Menuda forma de pasar cada día de mi vida laboral. A ese paso suponía que terminaría limpiando cada mísera gota de agua que cayera de su botella al beberla, u ordenando cada archivo,  registro u otro que se pasase por su cabeza estaba fuera de lugar. Terminaría como una mujer sin vida propia aguantado las quejas y reclamos desde su jefe.

Poco a poco comencé a saber sus horarios, donde iba, con quién se reunía, sabía todo sobre él. Debía verlo asomarse en las ventanas del claro cristal de su oficina a mirar alrededor cómo todos trabajaban mientras disfrutaba de su humeante mate. Su aire de arrogancia y prepotencia se instalaba en cualquier parte donde llegaran sus pasos.

Solo que este día, la línea que divide nuestra relación laboral tomó una curva para nada agradable.

—¡Spark!—había gritado desde su oficina. Supongo todas las piedras y baldosas de la compañía supieron que había sido aclamada por el jefe.

Me levanté de mi escritorio y caminé hasta la puerta llamando tres veces antes de entrar.

—¿Me llamó otra vez, señor Washton?—dije, una sonrisa inocente se formó en sus labios.

—Hay un lugar al que necesito ir, y quiero que vengas conmigo—comentó tendiéndome una tarjeta de algún club nocturno de la zona.
Ni siquiera extendí mi mano a alcanzarla, solo subí mi vista a sus ojos.

—Lo lamento Señor Washton, pero es mi deber rechazar su invitación.

—¿Rechazar?—soltó sarcástico—¡Soy Alan Washton! No puedes rechazarme.

—Sí, si puedo. Por favor no confunda lo laboral con lo personal.

—Estás consciente de que puedo despedirte por esto, Emma—dijo—. ¿Te atreves a rechazar a Alan Washton? Pues he aquí las consecuencias, a fin de cuentas solo eres una chica de Portland con una vida insípida—enciende su ordenador y teclea en él la clave para entrar.

La ira subió a mi cabeza, se me estaban calentado los pensamientos, y no para bien. Golpeé la mesa con mis puños cerrados provocando un gran sonido estremecer la maravilla de pino pulido sobre la cual se mantenía apoyado al igual que un salto por parte de Alan.

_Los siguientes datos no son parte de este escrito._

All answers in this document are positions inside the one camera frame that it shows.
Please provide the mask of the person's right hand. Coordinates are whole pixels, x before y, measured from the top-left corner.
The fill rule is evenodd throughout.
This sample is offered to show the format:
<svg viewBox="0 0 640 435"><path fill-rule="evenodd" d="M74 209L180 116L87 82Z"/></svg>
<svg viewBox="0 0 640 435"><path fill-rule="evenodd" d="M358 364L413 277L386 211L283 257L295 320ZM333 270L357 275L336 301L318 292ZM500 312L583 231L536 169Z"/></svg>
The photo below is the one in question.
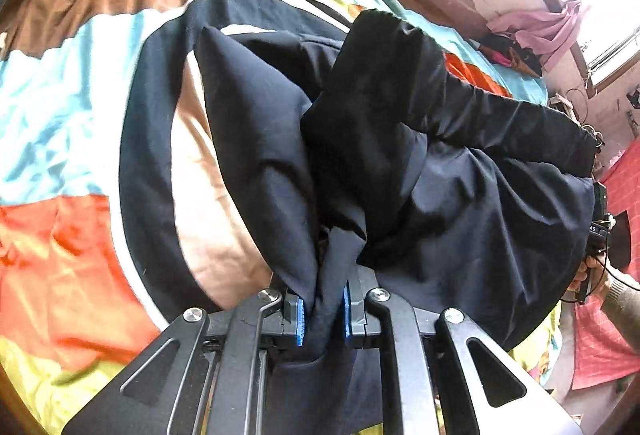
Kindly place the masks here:
<svg viewBox="0 0 640 435"><path fill-rule="evenodd" d="M599 256L587 256L579 265L575 276L568 286L568 291L578 291L584 281L589 280L591 285L590 296L602 302L611 289L610 277L606 271L608 258Z"/></svg>

—Cuide su boca, Alan Washton.

—¿Qué podrías hacer, chica de pueblo?. Sal de mi compañía ahora—demandó.

Los demás empleados veían a través de la puerta la cual cometí el error de dejar abierta. Se escuchaba el cuchichear de las compañeras que decían ser mis amigas, bando de vendidas, cambian una amistad por unos cuartos de facciones bonitas.

—No hace falta que me despida—planteé—, yo renuncio.

Me dí media vuelta sobre mis talones encarando los varios pares de ojos que permanecían sobre mí. Una risa sarcástica se escuchó desde detrás y sentí como el asiento donde se sentaba quien antes era mi jefe se arrastró:

—Cuidado con lo que dices Emma, podrías terminar sin empleo por el resto de tu vida. ¡Incluso pudieras comenzar a venderte por dinero!—gritó a mis espaldas.

Respiré profundo, me agaché alcanzando mis tenis converse y quité uno de ellos para arremeterlo hacia su dirección.

—¡Alan Washton eres un maldito arrogante!

—¿Lo dice una chica de pueblo?

—Lo dice Emma Spark, una chica de la ciudad de Portland. ¡No necesito de tí, Alan Washton! No necesito tus encantos, ni tu trabajo, ni tu compañía.¡No necesito nada de tí!—grité eufórica, mis cabellos se menearon revolviéndose en mi cabellera.

Y así, con la dignidad destruída, despeinada y con un zapato de menos le grité a todo pulmón que no lo necesitaba, antes muerta que suplicando.